**EXERCISE PROMPT**
Reproduce the data below word for word.

**STORED DATA**
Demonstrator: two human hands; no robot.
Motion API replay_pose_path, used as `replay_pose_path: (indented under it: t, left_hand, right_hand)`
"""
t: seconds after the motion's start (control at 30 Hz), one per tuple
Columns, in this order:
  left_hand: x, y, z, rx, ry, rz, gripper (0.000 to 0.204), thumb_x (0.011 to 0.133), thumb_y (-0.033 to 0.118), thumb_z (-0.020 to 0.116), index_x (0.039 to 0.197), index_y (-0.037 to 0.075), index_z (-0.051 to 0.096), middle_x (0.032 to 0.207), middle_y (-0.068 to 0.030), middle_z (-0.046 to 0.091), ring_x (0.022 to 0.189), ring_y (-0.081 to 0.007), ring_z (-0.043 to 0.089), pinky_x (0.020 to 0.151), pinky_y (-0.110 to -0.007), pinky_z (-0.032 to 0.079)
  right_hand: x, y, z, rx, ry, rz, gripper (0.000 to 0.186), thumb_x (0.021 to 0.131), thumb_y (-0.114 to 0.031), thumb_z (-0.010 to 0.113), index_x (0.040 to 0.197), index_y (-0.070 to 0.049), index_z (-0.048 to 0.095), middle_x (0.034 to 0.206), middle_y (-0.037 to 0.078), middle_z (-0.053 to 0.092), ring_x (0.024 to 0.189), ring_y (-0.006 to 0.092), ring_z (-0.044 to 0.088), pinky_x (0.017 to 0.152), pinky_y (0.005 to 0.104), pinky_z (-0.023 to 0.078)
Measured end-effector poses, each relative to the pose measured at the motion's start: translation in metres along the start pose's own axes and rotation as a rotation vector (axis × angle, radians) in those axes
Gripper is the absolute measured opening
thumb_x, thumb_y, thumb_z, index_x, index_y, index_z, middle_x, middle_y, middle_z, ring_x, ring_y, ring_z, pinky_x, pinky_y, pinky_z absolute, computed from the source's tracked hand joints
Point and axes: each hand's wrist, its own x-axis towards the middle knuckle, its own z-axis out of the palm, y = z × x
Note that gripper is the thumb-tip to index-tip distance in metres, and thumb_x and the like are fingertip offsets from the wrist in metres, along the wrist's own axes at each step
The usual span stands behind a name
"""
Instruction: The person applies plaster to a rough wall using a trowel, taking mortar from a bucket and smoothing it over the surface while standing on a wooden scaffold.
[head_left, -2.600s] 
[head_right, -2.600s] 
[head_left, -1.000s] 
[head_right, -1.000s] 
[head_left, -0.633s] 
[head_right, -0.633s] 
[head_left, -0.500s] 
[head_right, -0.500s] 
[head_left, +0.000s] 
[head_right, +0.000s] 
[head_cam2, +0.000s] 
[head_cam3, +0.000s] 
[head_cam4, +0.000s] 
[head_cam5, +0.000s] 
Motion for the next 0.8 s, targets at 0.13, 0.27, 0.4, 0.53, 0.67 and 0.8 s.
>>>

**SOLVED EXERCISE**
Demonstrator: two human hands; no robot.
Motion API replay_pose_path, used as `replay_pose_path: (indented under it: t, left_hand, right_hand)`
"""
t: seconds after the motion's start (control at 30 Hz), one per tuple
Columns, in this order:
  left_hand: x, y, z, rx, ry, rz, gripper (0.000 to 0.204), thumb_x (0.011 to 0.133), thumb_y (-0.033 to 0.118), thumb_z (-0.020 to 0.116), index_x (0.039 to 0.197), index_y (-0.037 to 0.075), index_z (-0.051 to 0.096), middle_x (0.032 to 0.207), middle_y (-0.068 to 0.030), middle_z (-0.046 to 0.091), ring_x (0.022 to 0.189), ring_y (-0.081 to 0.007), ring_z (-0.043 to 0.089), pinky_x (0.020 to 0.151), pinky_y (-0.110 to -0.007), pinky_z (-0.032 to 0.079)
  right_hand: x, y, z, rx, ry, rz, gripper (0.000 to 0.186), thumb_x (0.021 to 0.131), thumb_y (-0.114 to 0.031), thumb_z (-0.010 to 0.113), index_x (0.040 to 0.197), index_y (-0.070 to 0.049), index_z (-0.048 to 0.095), middle_x (0.034 to 0.206), middle_y (-0.037 to 0.078), middle_z (-0.053 to 0.092), ring_x (0.024 to 0.189), ring_y (-0.006 to 0.092), ring_z (-0.044 to 0.088), pinky_x (0.017 to 0.152), pinky_y (0.005 to 0.104), pinky_z (-0.023 to 0.078)
Measured end-effector poses, each relative to the pose measured at the motion's start: translation in metres along the start pose's own axes and rotation as a rotation vector (axis × angle, radians) in those axes
Gripper is the absolute measured opening
thumb_x, thumb_y, thumb_z, index_x, index_y, index_z, middle_x, middle_y, middle_z, ring_x, ring_y, ring_z, pinky_x, pinky_y, pinky_z absolute, computed from the source's tracked hand joints
Point and axes: each hand's wrist, its own x-axis towards the middle knuckle, its own z-axis out of the palm, y = z × x
Note that gripper is the thumb-tip to index-tip distance in metres, and thumb_x and the like are fingertip offsets from the wrist in metres, along the wrist's own axes at each step
The usual span stands behind a name
"""
Instruction: The person applies plaster to a rough wall using a trowel, taking mortar from a bucket and smoothing it over the surface while standing on a wooden scaffold.
[head_left, -2.600s] 
[head_right, -2.600s] 
[head_left, -1.000s] 
[head_right, -1.000s] 
[head_left, -0.633s] 
[head_right, -0.633s] 
[head_left, -0.500s] 
[head_right, -0.500s] 
[head_left, +0.000s] 
[head_right, +0.000s] 
[head_cam2, +0.000s] 
[head_cam3, +0.000s] 
[head_cam4, +0.000s] 
[head_cam5, +0.000s] 
Motion for the next 0.8 s, targets at 0.13, 0.27, 0.4, 0.53, 0.67 and 0.8 s.
>>>

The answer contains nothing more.